I am getting married to my best friend and he has ADHD. We have lived together for two years and in those two years, I have gotten the brunt of his nastiness, cruelty and sarcasm. It all seems to be directed at me and it's killing me. This is my second marriage - my previous one was very abusive and this is dredging up a lot of scar tissue. I cry myself to sleep every time there is an "episode". He is almost 50 years old and was only recently diagnosed with this. I convinced him to go to anger management and he just started taking Straterra.
If there is someone out there that can help me cope, I would love to hear from you.
Thanks so much.
[QUOTE=Dollyaim]
We have lived together for two years and in those two years, I have gotten the brunt of his nastiness, cruelty and sarcasm. It all seems to be directed at me and it's killing me.
Why are you marrying someone like that? I would wait and see what his behavior was like after the meds and therapy.
Take my word for it. The behaviors which are tolerable now will be a nightmare for you after he feels secure in a marriage. A man who is abusive before marriage will get worse, not better after marriage. You deserve better.
This is a bit familiar to me, except I'm the ADD one. Straterra wasn't much help for me. Lexapro took away my edge and joint counseling was great (maybe essential).
Ask your self can you handle how he is since you have lived with him for two years because you cannot change anyone, people do not change. If you can live with it then except it because you know what you are getting yourself into. If you still wish to marry him try counseling before and after. It also sounds like the behaviors are bothering you from past history therefore it may not be a good choice.Jillette38567.5213310185
Don't even think about marriage until He has changed.
He himself has to make the changes, for himself. With out the desire for change...it can't happen.
If you marry him as he is...You are setting yourself up for failure.
Get counseling!
Sorry I would like to give you hope, but....

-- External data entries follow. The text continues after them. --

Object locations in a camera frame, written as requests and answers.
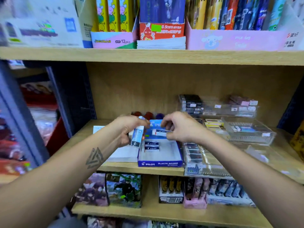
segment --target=blue pen
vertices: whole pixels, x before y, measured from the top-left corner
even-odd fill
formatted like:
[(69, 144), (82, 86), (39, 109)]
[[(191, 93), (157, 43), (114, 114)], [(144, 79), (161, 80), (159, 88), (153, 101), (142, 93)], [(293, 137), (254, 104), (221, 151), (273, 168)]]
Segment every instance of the blue pen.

DOLLYDolly, I have to concur with everyone here.
No one should ever marry someone expecting them to change.
Ask yourself if you are willing to spend the rest of your life with this treatment...or worse, as barb mentioned.
Stop worrying about HIM...and start worrying about yourself! At the very least, go for premarital counseling...and if he won't go, then go by yourself. I think you need to understand the reasons you would consider marrying someone who is abusive....but moreso, why you have a pattern of doing so.
Life can be better....even if you end up alone!
With all due respect to some of my brethren giving their heatfelt advice to dump your love, I would fall on the side of give him some time to acclimate to the strattera. Although it didn't work for me it may for him.
I would however agree that you should postpone the wedding for at least 6 months. I say that because after 3 months, if he is ADD and just faking improvement you should see clear and obvious signs he's failing.
Do encourage him to get the help needed. Do be there when he falls - as long as you see him try.
Be prepared to walk if after 6 months you are at square one. Also walk if he is physically or mentally abusive to you. No disease, especially ADD can excuse that kind of thing.
Be patient - just be aware and ready to leave if you must. I needed my woman to leave me for good before I got help. Hopefully your mate will not wait for the worst to happen. Good luck to you.
DUMP HIM.
TOO MANY RED FLAGSS
UM, sarcasm and meanness sounds like his way of dealing with his confusion and lack of focus. If he is really adhd, with treatment this can be removed. GO WITH HIM TO THE DR AND TELL THE DR HOW YOU FEEL... at 50 it seems hopless, but then I am 35 and it seems hopless for me, and it is not. ADHD'ers will seem so joyous around new people that stimulate them. the dr is a new person. tell the dr the real story... Then decide. It sounds like there could be more than ADHD here. Not everyone with ADHD has these symptoms, in fact, it's not a symptom I've ever seen anywhere, could it be ODD or something else? I'd look into another diagnosis.